ACTIVITY -> Transcribe the following records exactly, images excluded.

THE DATA ->
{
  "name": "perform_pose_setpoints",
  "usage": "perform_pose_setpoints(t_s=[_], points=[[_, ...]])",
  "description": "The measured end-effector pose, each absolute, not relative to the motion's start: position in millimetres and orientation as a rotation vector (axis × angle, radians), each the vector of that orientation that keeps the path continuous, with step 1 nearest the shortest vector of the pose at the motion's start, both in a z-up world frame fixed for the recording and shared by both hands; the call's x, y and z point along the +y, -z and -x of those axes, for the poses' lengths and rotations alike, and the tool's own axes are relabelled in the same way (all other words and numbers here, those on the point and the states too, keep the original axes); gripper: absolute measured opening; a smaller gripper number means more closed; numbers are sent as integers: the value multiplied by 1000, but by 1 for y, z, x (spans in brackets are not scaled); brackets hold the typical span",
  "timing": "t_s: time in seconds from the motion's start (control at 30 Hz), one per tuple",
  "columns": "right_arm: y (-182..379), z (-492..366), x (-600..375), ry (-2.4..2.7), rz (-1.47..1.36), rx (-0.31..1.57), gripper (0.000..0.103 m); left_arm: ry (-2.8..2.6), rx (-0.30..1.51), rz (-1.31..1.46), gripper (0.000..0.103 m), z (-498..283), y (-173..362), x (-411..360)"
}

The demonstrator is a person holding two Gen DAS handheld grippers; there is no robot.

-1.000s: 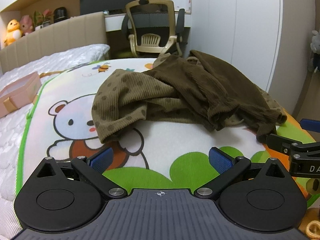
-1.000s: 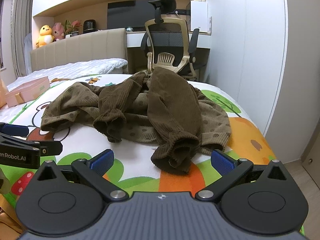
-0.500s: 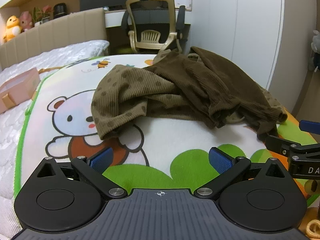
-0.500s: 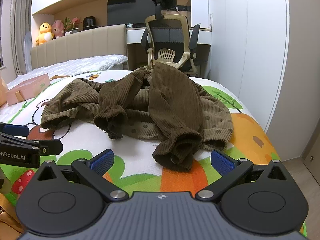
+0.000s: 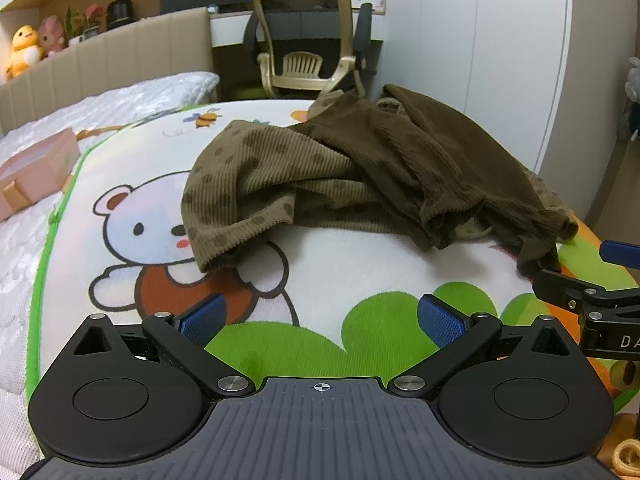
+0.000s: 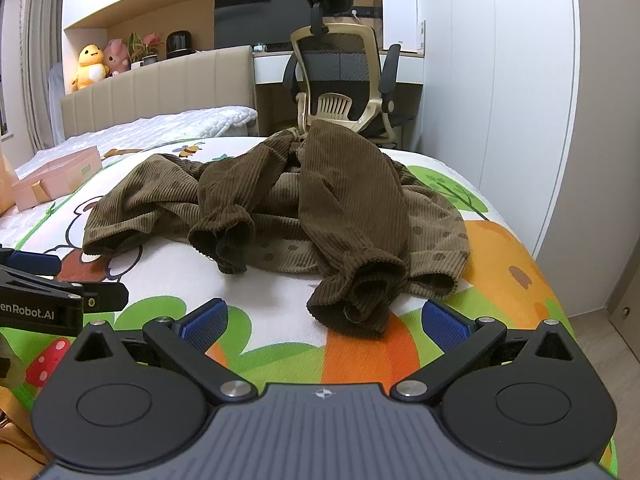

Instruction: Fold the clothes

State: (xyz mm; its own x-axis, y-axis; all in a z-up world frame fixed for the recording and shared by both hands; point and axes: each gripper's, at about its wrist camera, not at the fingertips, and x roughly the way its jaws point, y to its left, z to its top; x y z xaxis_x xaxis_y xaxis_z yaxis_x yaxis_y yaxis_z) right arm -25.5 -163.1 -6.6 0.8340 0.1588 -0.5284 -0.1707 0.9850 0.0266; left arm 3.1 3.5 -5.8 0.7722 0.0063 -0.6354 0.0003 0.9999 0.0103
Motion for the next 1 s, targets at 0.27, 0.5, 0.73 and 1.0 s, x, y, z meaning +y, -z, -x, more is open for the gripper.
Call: perform_pose_setpoints(t_s=[0.27, 0.5, 0.73, 1.0], points=[[7, 25, -163, -176, 23, 561, 103, -5, 695, -8, 103, -2, 6, 4], [8, 25, -163, -178, 22, 565, 103, -6, 698, -7, 103, -2, 6, 4], [9, 25, -164, -179, 16, 571, 103, -9, 700, -7, 103, -2, 7, 4], [11, 24, -162, -183, 17, 581, 103, -12, 704, -3, 103, -3, 8, 5]])
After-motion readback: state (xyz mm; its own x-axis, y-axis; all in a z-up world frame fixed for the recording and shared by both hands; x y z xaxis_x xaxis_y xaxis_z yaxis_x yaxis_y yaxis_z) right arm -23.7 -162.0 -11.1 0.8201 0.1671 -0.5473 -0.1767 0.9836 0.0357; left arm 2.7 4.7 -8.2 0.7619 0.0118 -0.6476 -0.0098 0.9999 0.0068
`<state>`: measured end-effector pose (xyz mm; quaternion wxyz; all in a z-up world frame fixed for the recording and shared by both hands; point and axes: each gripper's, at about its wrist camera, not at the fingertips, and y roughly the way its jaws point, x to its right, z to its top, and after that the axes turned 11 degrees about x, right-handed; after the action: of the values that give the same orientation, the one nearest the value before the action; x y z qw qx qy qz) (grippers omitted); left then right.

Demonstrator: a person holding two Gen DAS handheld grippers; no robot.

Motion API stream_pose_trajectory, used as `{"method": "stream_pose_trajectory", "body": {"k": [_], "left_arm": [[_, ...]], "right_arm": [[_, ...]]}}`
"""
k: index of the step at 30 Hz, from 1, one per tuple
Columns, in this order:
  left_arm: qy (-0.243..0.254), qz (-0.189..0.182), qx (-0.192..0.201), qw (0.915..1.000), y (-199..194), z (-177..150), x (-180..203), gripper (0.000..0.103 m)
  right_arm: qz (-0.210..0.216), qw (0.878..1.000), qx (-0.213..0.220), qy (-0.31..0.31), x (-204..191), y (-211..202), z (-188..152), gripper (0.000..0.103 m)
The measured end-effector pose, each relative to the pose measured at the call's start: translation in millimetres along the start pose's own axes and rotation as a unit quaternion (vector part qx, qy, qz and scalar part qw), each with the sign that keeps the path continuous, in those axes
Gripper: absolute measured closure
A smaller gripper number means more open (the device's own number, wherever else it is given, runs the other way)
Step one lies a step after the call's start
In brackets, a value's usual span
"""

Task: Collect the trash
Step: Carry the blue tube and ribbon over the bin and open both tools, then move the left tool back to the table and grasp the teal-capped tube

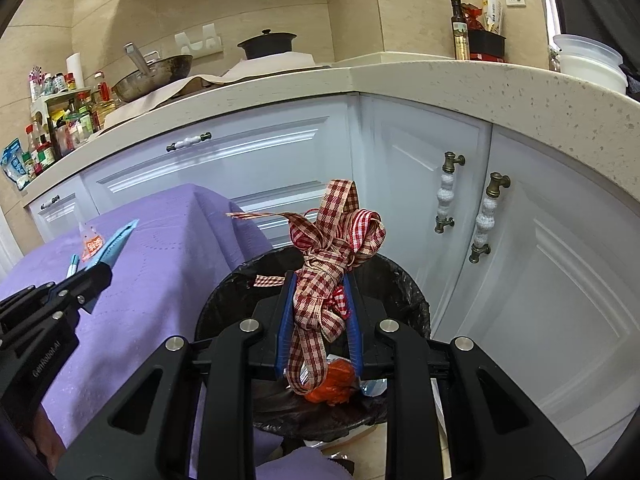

RESULT ->
{
  "name": "perform_pose_setpoints",
  "usage": "perform_pose_setpoints(t_s=[_], points=[[_, ...]])",
  "description": "The measured end-effector pose, each absolute, not relative to the motion's start: position in millimetres and orientation as a rotation vector (axis × angle, radians), each the vector of that orientation that keeps the path continuous, with step 1 nearest the shortest vector of the pose at the motion's start, both in a z-up world frame fixed for the recording and shared by both hands; the call's x, y and z point along the +y, -z and -x of those axes, for the poses' lengths and rotations alike, and the tool's own axes are relabelled in the same way (all other words and numbers here, those on the point and the states too, keep the original axes); gripper: absolute measured opening; a smaller gripper number means more closed; numbers are sent as integers: the value multiplied by 1000, but by 1 for y, z, x (spans in brackets are not scaled); brackets hold the typical span",
  "timing": "t_s: time in seconds from the motion's start (control at 30 Hz), one per tuple",
  "columns": "right_arm: y (-182..379), z (-492..366), x (-600..375), ry (-2.4..2.7), rz (-1.47..1.36), rx (-0.31..1.57), gripper (0.000..0.103 m); left_arm: ry (-2.8..2.6), rx (-0.30..1.51), rz (-1.31..1.46), gripper (0.000..0.103 m), z (-498..283), y (-173..362), x (-411..360)"
}

The demonstrator is a person holding two Gen DAS handheld grippers; there is no robot.

-1.000s: 
-1.000s: 
-0.500s: 
-0.500s: 
+0.000s: 
+0.000s: 

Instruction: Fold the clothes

State: (xyz mm; its own x-axis, y-axis; all in a z-up world frame fixed for the recording and shared by both hands; point and axes: each gripper's, at about its wrist camera, not at the fingertips, and x roughly the way its jaws point, y to its left, z to its top; x y z xaxis_x xaxis_y xaxis_z yaxis_x yaxis_y yaxis_z) right arm -25.5 -163.1 -6.6 0.8340 0.1588 -0.5284 -0.1707 0.9850 0.0266; left arm 3.1 3.5 -5.8 0.7722 0.0063 -0.6354 0.0003 0.9999 0.0103
Motion for the next 1 s, targets at 0.27, 0.5, 0.73 and 1.0 s, x, y, z meaning +y, -z, -x, more is open for the gripper.
Call: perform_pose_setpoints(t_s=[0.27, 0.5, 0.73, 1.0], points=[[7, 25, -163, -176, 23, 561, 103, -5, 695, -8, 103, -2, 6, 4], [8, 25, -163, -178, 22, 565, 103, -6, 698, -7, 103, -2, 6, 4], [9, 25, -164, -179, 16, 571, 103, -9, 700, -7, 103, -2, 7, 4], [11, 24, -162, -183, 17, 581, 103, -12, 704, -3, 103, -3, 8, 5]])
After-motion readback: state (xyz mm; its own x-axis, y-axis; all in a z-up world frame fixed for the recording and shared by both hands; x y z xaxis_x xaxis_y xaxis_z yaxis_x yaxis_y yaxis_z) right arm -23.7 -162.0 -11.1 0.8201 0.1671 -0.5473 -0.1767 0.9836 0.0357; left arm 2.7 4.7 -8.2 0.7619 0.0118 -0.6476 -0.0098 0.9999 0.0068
`<state>`: measured end-effector pose (xyz mm; quaternion wxyz; all in a z-up world frame fixed for the recording and shared by both hands; point and axes: each gripper's, at about its wrist camera, not at the fingertips, and y roughly the way its jaws point, x to its right, z to its top, and after that the axes turned 11 degrees about x, right-handed; after the action: of the values that give the same orientation, the one nearest the value before the action; x y z qw qx qy qz) (grippers omitted); left then right.

Demonstrator: a person holding two Gen DAS handheld grippers; no robot.

Motion API stream_pose_trajectory, used as `{"method": "stream_pose_trajectory", "body": {"k": [_], "left_arm": [[_, ...]], "right_arm": [[_, ...]]}}`
"""
k: index of the step at 30 Hz, from 1, one per tuple
Columns, in this order:
  left_arm: qy (-0.243..0.254), qz (-0.189..0.182), qx (-0.192..0.201), qw (0.915..1.000), y (-199..194), z (-177..150), x (-180..203), gripper (0.000..0.103 m)
  right_arm: qz (-0.210..0.216), qw (0.878..1.000), qx (-0.213..0.220), qy (-0.31..0.31), x (-204..191), y (-211..202), z (-188..152), gripper (0.000..0.103 m)
The measured end-effector pose, each relative to the pose measured at the call's start: translation in millimetres along the start pose's own axes and rotation as a unit quaternion (vector part qx, qy, qz and scalar part qw), each with the sign that keeps the path continuous, in those axes
Gripper: absolute measured closure
A smaller gripper number means more open (the device's own number, wherever else it is given, runs the other way)
Step one lies a step after the call's start
In brackets, a value's usual span
"""

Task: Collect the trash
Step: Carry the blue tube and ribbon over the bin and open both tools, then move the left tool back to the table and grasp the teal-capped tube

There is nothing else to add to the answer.